## [Problem details]
Pull every line containing "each" from the listing below.

◆ ◆ ◆

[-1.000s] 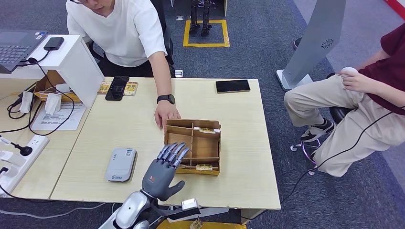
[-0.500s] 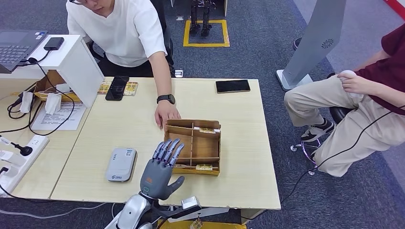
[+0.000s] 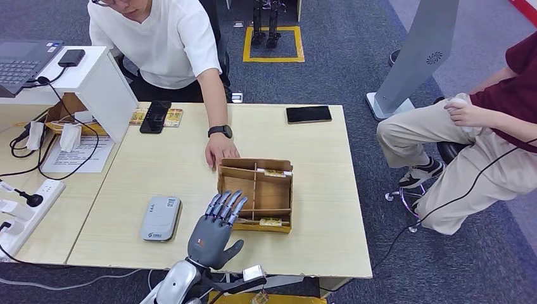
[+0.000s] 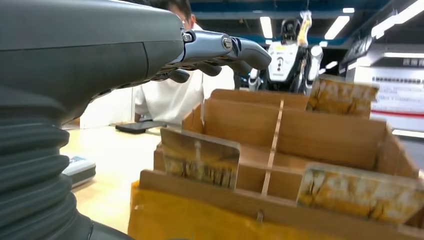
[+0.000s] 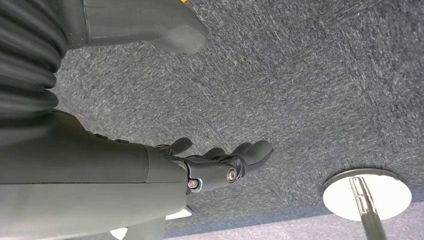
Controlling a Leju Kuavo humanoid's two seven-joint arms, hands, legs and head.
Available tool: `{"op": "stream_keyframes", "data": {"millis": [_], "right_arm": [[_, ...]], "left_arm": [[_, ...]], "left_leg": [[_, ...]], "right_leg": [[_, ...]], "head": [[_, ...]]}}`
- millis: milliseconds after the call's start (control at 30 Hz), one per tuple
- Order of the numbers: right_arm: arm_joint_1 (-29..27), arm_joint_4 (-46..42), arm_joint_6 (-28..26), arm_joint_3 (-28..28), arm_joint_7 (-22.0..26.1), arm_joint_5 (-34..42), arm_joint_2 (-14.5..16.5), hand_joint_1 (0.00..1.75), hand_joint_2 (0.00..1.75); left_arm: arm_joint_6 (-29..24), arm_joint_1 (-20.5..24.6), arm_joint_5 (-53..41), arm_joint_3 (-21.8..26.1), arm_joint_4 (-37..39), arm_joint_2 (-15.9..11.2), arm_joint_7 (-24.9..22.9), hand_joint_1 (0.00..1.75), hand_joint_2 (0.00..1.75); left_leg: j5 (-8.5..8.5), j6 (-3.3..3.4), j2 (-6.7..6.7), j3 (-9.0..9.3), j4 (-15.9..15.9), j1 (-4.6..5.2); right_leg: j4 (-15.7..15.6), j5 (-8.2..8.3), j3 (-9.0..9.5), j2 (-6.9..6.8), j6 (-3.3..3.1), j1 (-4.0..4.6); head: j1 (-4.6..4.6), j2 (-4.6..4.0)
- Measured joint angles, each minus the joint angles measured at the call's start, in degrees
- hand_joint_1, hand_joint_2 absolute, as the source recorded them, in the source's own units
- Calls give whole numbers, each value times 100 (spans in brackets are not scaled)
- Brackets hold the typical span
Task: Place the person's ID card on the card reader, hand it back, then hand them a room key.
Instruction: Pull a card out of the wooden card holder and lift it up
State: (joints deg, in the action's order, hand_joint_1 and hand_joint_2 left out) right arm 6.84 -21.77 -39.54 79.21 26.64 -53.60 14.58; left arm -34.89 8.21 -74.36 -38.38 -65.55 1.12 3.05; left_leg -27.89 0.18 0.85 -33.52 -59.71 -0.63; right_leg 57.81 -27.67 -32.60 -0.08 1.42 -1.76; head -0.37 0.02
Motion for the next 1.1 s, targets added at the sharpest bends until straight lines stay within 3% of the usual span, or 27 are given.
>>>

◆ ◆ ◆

## [Problem solution]
- Measured joint angles, each minus the joint angles measured at the call's start, in degrees
- Calls give whole numbers, each value times 100 (spans in brackets are not scaled)

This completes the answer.